*** INFORMATION Section Begins ***

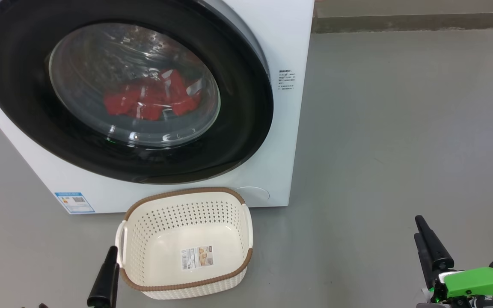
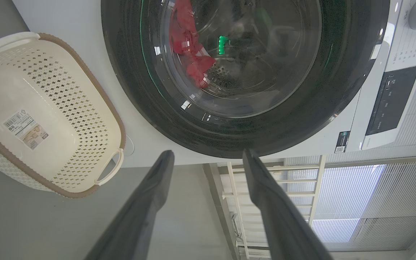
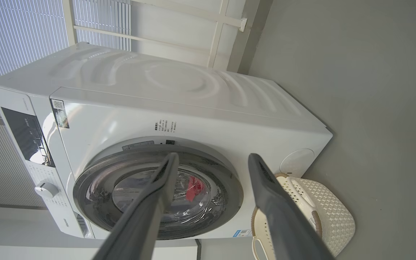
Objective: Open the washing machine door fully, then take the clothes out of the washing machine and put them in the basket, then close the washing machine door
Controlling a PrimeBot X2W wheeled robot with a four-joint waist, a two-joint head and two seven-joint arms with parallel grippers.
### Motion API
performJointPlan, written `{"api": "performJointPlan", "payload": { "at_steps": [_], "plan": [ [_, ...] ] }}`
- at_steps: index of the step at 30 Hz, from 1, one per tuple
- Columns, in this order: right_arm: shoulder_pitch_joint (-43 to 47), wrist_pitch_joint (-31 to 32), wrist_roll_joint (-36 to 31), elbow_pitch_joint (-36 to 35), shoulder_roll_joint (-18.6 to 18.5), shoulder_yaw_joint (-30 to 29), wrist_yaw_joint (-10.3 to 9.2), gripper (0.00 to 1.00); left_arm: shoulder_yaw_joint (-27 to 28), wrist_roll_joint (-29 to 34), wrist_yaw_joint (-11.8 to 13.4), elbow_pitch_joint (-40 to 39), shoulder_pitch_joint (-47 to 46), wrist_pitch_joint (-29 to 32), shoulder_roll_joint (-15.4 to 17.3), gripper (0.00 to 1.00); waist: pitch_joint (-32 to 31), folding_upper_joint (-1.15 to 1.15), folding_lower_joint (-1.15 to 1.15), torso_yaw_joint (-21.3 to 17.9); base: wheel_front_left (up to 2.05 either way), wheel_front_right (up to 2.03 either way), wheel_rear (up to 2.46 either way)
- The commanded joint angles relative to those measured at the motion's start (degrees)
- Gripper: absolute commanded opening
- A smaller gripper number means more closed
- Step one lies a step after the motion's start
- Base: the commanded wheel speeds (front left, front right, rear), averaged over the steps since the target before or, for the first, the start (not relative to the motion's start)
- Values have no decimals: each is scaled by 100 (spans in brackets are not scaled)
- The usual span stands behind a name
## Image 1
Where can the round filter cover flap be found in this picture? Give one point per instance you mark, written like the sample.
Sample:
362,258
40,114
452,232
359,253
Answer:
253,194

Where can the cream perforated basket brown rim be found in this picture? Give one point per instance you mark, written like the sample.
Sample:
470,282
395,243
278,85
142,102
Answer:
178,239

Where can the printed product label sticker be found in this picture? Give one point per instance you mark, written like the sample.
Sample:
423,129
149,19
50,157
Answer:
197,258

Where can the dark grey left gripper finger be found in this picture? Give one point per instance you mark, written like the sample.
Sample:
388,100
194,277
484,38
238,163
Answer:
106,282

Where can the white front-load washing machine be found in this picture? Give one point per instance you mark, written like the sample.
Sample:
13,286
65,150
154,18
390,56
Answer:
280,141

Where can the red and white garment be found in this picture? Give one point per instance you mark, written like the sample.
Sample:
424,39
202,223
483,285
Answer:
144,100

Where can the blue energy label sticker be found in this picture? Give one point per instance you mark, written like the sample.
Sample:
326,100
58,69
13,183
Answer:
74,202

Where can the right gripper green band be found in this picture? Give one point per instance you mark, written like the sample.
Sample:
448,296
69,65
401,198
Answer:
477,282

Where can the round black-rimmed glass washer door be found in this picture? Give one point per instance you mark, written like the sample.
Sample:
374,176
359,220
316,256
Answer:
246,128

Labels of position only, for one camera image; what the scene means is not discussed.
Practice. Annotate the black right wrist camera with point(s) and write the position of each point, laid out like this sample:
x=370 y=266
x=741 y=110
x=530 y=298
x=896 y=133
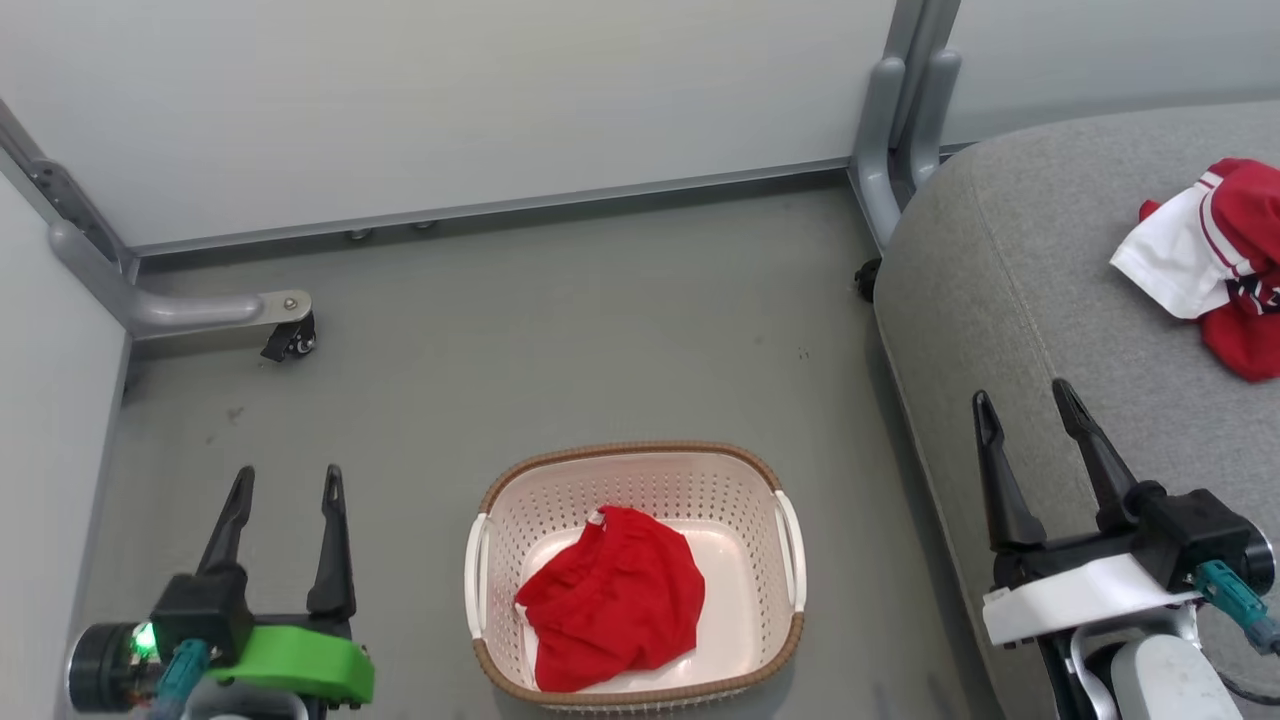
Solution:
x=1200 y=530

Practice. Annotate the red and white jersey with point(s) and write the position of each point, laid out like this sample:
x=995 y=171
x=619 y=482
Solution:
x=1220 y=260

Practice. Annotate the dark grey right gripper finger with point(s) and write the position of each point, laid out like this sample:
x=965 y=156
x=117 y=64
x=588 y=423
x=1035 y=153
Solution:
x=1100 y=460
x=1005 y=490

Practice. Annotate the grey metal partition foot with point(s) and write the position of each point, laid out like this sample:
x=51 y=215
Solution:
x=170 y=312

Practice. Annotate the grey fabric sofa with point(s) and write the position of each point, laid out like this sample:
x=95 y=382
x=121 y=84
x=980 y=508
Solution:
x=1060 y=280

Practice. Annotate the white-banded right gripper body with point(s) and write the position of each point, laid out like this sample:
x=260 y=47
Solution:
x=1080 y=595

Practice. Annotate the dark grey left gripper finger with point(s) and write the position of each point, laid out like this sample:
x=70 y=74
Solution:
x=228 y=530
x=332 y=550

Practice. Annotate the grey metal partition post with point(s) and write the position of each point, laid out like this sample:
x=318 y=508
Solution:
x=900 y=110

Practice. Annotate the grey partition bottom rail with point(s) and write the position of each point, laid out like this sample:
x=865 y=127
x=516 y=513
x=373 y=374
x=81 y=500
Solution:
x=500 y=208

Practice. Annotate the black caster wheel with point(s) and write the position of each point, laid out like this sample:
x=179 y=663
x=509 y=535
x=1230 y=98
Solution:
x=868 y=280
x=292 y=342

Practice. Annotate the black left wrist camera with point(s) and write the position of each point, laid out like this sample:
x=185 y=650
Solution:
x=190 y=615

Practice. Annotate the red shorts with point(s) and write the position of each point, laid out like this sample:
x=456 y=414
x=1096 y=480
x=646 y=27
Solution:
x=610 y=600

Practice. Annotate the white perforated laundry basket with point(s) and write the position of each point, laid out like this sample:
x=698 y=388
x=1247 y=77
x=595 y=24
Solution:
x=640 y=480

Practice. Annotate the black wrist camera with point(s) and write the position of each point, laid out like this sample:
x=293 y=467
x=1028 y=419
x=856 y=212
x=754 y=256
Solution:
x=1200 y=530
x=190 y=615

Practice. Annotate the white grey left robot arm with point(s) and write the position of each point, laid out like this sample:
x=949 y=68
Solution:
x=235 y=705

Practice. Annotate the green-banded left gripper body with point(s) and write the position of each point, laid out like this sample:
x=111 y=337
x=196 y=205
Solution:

*** INFORMATION Section Ends ***

== WHAT YOU ARE ASKED TO DO ==
The answer must be an exact copy of every record above, minus the pictures.

== RESULT FOR THIS EXERCISE ==
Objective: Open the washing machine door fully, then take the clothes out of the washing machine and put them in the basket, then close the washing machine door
Controlling a PrimeBot X2W wheeled robot with a four-joint waist, a two-joint head and two seven-joint arms with parallel grippers.
### Motion API
performJointPlan, written `{"api": "performJointPlan", "payload": { "at_steps": [_], "plan": [ [_, ...] ] }}`
- at_steps: index of the step at 30 Hz, from 1, one per tuple
- Columns, in this order: right_arm: shoulder_pitch_joint (-43 to 47), wrist_pitch_joint (-31 to 32), wrist_roll_joint (-36 to 31), elbow_pitch_joint (-36 to 35), shoulder_roll_joint (-18.6 to 18.5), shoulder_yaw_joint (-30 to 29), wrist_yaw_joint (-10.3 to 9.2), gripper (0.00 to 1.00); left_arm: shoulder_yaw_joint (-27 to 28), wrist_roll_joint (-29 to 34), wrist_yaw_joint (-11.8 to 13.4), elbow_pitch_joint (-40 to 39), shoulder_pitch_joint (-47 to 46), wrist_pitch_joint (-29 to 32), shoulder_roll_joint (-15.4 to 17.3), gripper (0.00 to 1.00); waist: pitch_joint (-32 to 31), folding_upper_joint (-1.15 to 1.15), folding_lower_joint (-1.15 to 1.15), torso_yaw_joint (-21.3 to 17.9); base: wheel_front_left (up to 2.05 either way), wheel_front_right (up to 2.03 either way), wheel_rear (up to 2.46 either way)
- The commanded joint angles relative to those measured at the motion's start (degrees)
- Gripper: absolute commanded opening
- A smaller gripper number means more closed
- Step one lies a step after the motion's start
- Base: the commanded wheel speeds (front left, front right, rear), averaged over the steps since the target before or, for the first, the start (not relative to the motion's start)
- Values have no decimals: each is scaled by 100 (spans in brackets are not scaled)
- The usual span stands behind a name
## Image 1
Where can the round filter cover flap be found in this picture? Give one point per instance you mark, written like the sample.
Sample:
362,258
40,114
452,232
359,253
Answer:
253,194

Where can the cream perforated basket brown rim be found in this picture? Give one point per instance you mark, written like the sample.
Sample:
470,282
395,243
278,85
142,102
Answer:
178,239

Where can the printed product label sticker be found in this picture? Give one point per instance you mark, written like the sample.
Sample:
423,129
149,19
50,157
Answer:
197,258

Where can the dark grey left gripper finger be found in this picture? Give one point per instance you mark, written like the sample.
Sample:
388,100
194,277
484,38
238,163
Answer:
106,282

Where can the white front-load washing machine be found in this picture? Give one point per instance you mark, written like the sample.
Sample:
13,286
65,150
154,18
390,56
Answer:
280,141

Where can the red and white garment be found in this picture? Give one point per instance you mark, written like the sample.
Sample:
424,39
202,223
483,285
Answer:
144,100

Where can the blue energy label sticker be found in this picture? Give one point per instance you mark, written like the sample.
Sample:
326,100
58,69
13,183
Answer:
74,202

Where can the right gripper green band be found in this picture? Give one point per instance you mark, written like the sample.
Sample:
448,296
69,65
401,198
Answer:
477,282

Where can the round black-rimmed glass washer door be found in this picture? Give one point per instance you mark, written like the sample.
Sample:
374,176
359,220
316,256
Answer:
246,128

Labels of position only, for one camera image; what the scene means is not discussed.
Practice. Annotate the black right wrist camera with point(s) and write the position of each point, laid out like this sample:
x=370 y=266
x=741 y=110
x=530 y=298
x=896 y=133
Solution:
x=1200 y=530

Practice. Annotate the red and white jersey with point(s) and write the position of each point, laid out like this sample:
x=995 y=171
x=619 y=482
Solution:
x=1220 y=260

Practice. Annotate the dark grey right gripper finger with point(s) and write the position of each point, laid out like this sample:
x=965 y=156
x=117 y=64
x=588 y=423
x=1035 y=153
Solution:
x=1100 y=460
x=1005 y=490

Practice. Annotate the grey metal partition foot with point(s) and write the position of each point, laid out like this sample:
x=51 y=215
Solution:
x=170 y=312

Practice. Annotate the grey fabric sofa with point(s) and write the position of each point, laid out like this sample:
x=95 y=382
x=121 y=84
x=980 y=508
Solution:
x=1060 y=280

Practice. Annotate the white-banded right gripper body with point(s) and write the position of each point, laid out like this sample:
x=260 y=47
Solution:
x=1080 y=595

Practice. Annotate the dark grey left gripper finger with point(s) and write the position of each point, laid out like this sample:
x=70 y=74
Solution:
x=228 y=530
x=332 y=550

Practice. Annotate the grey metal partition post with point(s) and write the position of each point, laid out like this sample:
x=318 y=508
Solution:
x=900 y=110

Practice. Annotate the grey partition bottom rail with point(s) and write the position of each point, laid out like this sample:
x=865 y=127
x=516 y=513
x=373 y=374
x=81 y=500
Solution:
x=500 y=208

Practice. Annotate the black caster wheel with point(s) and write the position of each point, laid out like this sample:
x=179 y=663
x=509 y=535
x=1230 y=98
Solution:
x=868 y=280
x=292 y=342

Practice. Annotate the black left wrist camera with point(s) and write the position of each point, laid out like this sample:
x=185 y=650
Solution:
x=190 y=615

Practice. Annotate the red shorts with point(s) and write the position of each point, laid out like this sample:
x=456 y=414
x=1096 y=480
x=646 y=27
Solution:
x=610 y=600

Practice. Annotate the white perforated laundry basket with point(s) and write the position of each point, laid out like this sample:
x=698 y=388
x=1247 y=77
x=595 y=24
Solution:
x=640 y=480

Practice. Annotate the black wrist camera with point(s) and write the position of each point, laid out like this sample:
x=293 y=467
x=1028 y=419
x=856 y=212
x=754 y=256
Solution:
x=1200 y=530
x=190 y=615

Practice. Annotate the white grey left robot arm with point(s) and write the position of each point, laid out like this sample:
x=949 y=68
Solution:
x=235 y=705

Practice. Annotate the green-banded left gripper body with point(s) and write the position of each point, laid out like this sample:
x=111 y=337
x=196 y=205
Solution:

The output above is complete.